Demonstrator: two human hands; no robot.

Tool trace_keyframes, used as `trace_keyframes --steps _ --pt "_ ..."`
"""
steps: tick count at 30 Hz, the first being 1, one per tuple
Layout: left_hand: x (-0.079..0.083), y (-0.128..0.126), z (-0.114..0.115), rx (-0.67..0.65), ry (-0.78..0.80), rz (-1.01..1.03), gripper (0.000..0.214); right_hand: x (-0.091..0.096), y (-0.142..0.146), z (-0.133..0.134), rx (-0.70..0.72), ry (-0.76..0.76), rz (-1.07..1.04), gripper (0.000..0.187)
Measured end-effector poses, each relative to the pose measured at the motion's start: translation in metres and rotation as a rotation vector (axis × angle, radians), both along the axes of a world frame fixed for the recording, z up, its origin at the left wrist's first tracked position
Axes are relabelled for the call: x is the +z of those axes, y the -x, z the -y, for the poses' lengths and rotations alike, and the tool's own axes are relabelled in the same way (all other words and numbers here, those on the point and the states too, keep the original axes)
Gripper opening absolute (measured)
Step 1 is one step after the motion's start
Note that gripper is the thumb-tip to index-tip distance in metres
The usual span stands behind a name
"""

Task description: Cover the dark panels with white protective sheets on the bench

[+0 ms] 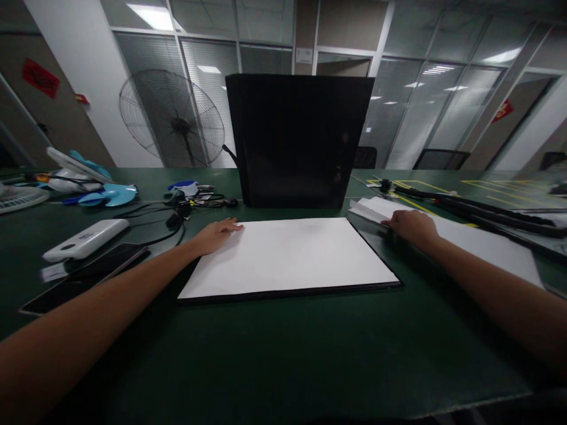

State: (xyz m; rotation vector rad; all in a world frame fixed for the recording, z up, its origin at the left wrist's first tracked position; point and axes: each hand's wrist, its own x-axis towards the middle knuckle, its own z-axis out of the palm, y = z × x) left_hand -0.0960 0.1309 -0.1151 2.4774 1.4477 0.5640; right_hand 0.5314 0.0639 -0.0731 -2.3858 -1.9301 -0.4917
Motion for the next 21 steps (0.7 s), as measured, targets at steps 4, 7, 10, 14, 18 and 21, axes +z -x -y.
trace_keyframes --steps 4,7,10,14,18,21 --pt "0.001 0.001 0.0 0.002 0.003 0.004 0.055 0.012 0.029 0.012 0.024 -0.021 0.05 0.053" --pt "0.004 0.001 0.004 -0.003 -0.007 -0.003 0.056 0.018 0.07 0.028 0.137 0.02 0.12 0.045" --pt "0.005 0.0 0.006 0.015 -0.003 -0.013 0.056 0.019 0.119 0.05 0.331 0.069 0.151 0.04" --pt "0.004 -0.001 0.007 0.04 -0.005 0.0 0.056 0.018 0.169 0.084 0.641 0.165 0.027 0.042" --pt "0.007 -0.004 0.011 0.054 -0.009 -0.004 0.055 0.022 0.187 0.11 0.819 0.218 -0.199 0.051" --pt "0.011 -0.007 0.014 0.047 -0.017 -0.017 0.058 0.026 0.186 0.115 0.874 0.265 -0.369 0.059"
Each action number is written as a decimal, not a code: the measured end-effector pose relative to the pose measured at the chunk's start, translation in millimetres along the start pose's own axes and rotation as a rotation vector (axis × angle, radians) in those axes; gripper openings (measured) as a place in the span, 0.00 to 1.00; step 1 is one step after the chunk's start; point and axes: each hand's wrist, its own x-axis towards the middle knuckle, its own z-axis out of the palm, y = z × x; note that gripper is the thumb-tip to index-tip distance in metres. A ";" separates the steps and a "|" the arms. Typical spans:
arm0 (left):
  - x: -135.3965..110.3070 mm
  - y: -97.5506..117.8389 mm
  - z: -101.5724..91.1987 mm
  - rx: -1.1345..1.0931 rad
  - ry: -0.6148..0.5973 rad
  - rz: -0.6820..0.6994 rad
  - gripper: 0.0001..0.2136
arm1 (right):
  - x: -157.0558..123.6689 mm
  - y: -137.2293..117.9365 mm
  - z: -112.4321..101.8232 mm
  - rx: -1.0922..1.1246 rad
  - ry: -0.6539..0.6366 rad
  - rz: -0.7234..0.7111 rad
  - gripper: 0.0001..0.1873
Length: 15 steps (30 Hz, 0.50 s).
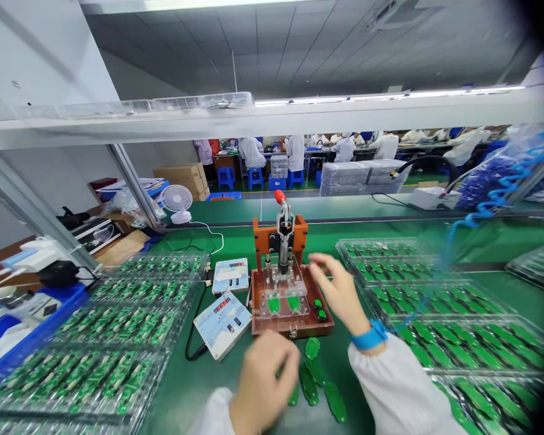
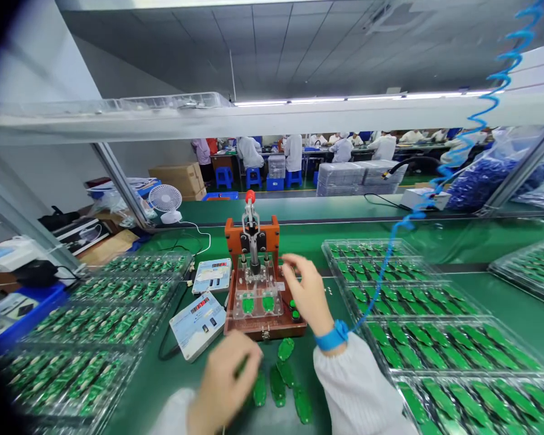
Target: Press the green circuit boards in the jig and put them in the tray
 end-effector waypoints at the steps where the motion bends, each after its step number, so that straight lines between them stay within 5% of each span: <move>1: 8.2 -15.4 -9.6 0.011 0.083 -0.109 0.17 | -16.2 6.1 6.3 -0.015 -0.044 -0.001 0.15; 3: 23.4 -41.3 -20.1 0.009 0.201 -0.267 0.10 | -39.7 12.8 19.9 -0.049 -0.119 -0.002 0.14; 6: 37.8 -61.9 -14.7 0.059 0.204 -0.314 0.12 | -53.8 13.5 33.7 -0.091 -0.177 0.019 0.14; 15: 34.6 -55.3 3.9 -0.058 0.327 -0.382 0.11 | -50.4 6.1 26.4 0.104 -0.266 0.135 0.10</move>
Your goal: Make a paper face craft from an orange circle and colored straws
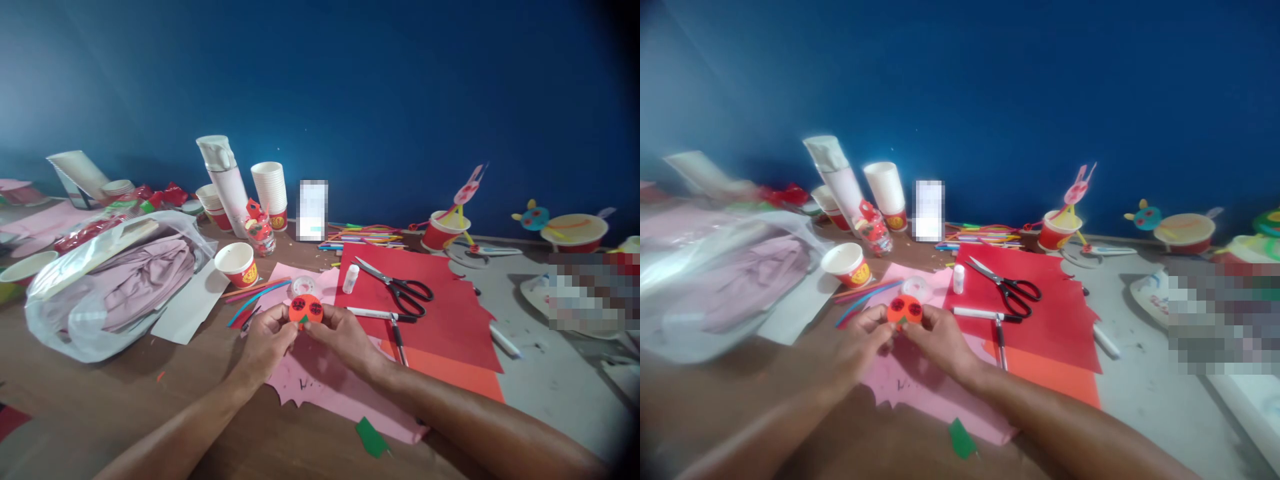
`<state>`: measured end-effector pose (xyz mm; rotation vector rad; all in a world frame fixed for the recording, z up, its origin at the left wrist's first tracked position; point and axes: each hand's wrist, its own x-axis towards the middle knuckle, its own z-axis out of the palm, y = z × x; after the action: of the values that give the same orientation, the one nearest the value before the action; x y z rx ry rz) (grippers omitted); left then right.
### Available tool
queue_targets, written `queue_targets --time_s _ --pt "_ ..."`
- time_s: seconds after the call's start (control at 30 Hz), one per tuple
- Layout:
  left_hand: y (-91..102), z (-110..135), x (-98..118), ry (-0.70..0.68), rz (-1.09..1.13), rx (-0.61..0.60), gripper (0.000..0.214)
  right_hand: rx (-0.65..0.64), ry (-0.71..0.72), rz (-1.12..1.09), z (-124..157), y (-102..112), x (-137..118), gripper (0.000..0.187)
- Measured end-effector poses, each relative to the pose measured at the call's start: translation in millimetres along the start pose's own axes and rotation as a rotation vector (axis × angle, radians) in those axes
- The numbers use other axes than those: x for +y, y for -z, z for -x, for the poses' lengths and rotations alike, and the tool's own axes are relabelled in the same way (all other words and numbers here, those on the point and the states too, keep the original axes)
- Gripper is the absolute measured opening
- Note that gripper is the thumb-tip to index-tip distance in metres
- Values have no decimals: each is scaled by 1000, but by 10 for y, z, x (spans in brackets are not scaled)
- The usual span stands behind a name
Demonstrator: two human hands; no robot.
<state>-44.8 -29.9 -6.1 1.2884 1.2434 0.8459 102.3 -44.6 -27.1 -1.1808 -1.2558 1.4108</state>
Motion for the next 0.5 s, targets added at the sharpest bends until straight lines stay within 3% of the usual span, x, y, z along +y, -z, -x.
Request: queue_targets --time_s 0.37,0.5 --pt "5 4 43 -11 59 64 13 15 -51 -33 0 5 34 10" --pt "7 -6 36 -7 57 62 12 34 -46 -30 -5 4 32 16"
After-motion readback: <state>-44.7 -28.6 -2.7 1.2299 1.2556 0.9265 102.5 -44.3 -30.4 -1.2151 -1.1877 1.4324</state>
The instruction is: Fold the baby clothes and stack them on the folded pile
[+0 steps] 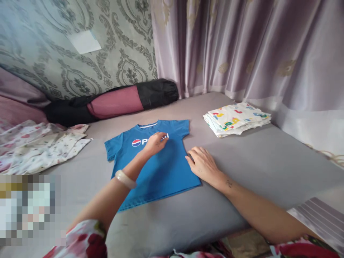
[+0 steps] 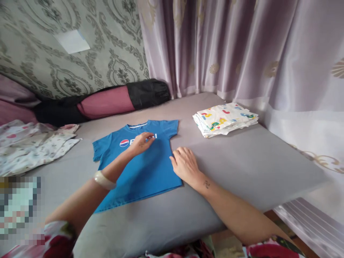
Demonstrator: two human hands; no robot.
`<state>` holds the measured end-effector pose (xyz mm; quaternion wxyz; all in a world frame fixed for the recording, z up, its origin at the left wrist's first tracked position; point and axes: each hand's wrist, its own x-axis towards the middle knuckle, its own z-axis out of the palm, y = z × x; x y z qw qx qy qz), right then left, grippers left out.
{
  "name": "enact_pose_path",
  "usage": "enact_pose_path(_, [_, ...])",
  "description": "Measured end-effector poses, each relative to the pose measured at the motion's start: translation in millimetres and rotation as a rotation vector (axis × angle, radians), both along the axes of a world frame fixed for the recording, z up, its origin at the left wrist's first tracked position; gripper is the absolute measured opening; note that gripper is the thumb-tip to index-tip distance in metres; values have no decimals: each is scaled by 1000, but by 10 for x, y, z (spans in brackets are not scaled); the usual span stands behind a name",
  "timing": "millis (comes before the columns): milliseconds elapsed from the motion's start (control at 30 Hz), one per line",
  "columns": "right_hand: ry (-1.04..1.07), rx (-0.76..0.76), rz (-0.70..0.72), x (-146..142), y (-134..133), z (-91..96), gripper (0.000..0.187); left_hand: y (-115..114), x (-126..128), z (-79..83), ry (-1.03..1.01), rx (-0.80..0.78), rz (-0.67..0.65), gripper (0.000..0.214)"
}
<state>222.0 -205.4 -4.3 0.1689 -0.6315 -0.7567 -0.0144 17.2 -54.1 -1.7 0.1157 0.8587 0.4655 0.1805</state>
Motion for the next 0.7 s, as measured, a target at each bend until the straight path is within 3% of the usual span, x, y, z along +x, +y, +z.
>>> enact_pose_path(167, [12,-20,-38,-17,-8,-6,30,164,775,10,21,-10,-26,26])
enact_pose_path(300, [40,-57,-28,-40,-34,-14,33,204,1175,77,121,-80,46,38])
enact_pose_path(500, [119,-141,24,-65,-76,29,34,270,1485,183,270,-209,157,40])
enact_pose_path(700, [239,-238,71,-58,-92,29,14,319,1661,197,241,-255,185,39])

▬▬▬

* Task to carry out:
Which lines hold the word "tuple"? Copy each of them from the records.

* Reply to the exercise:
steps: tick count at 30 Hz, the first being 1, one per tuple
- time_s: seconds after the call's start (control at 30 Hz), one per tuple

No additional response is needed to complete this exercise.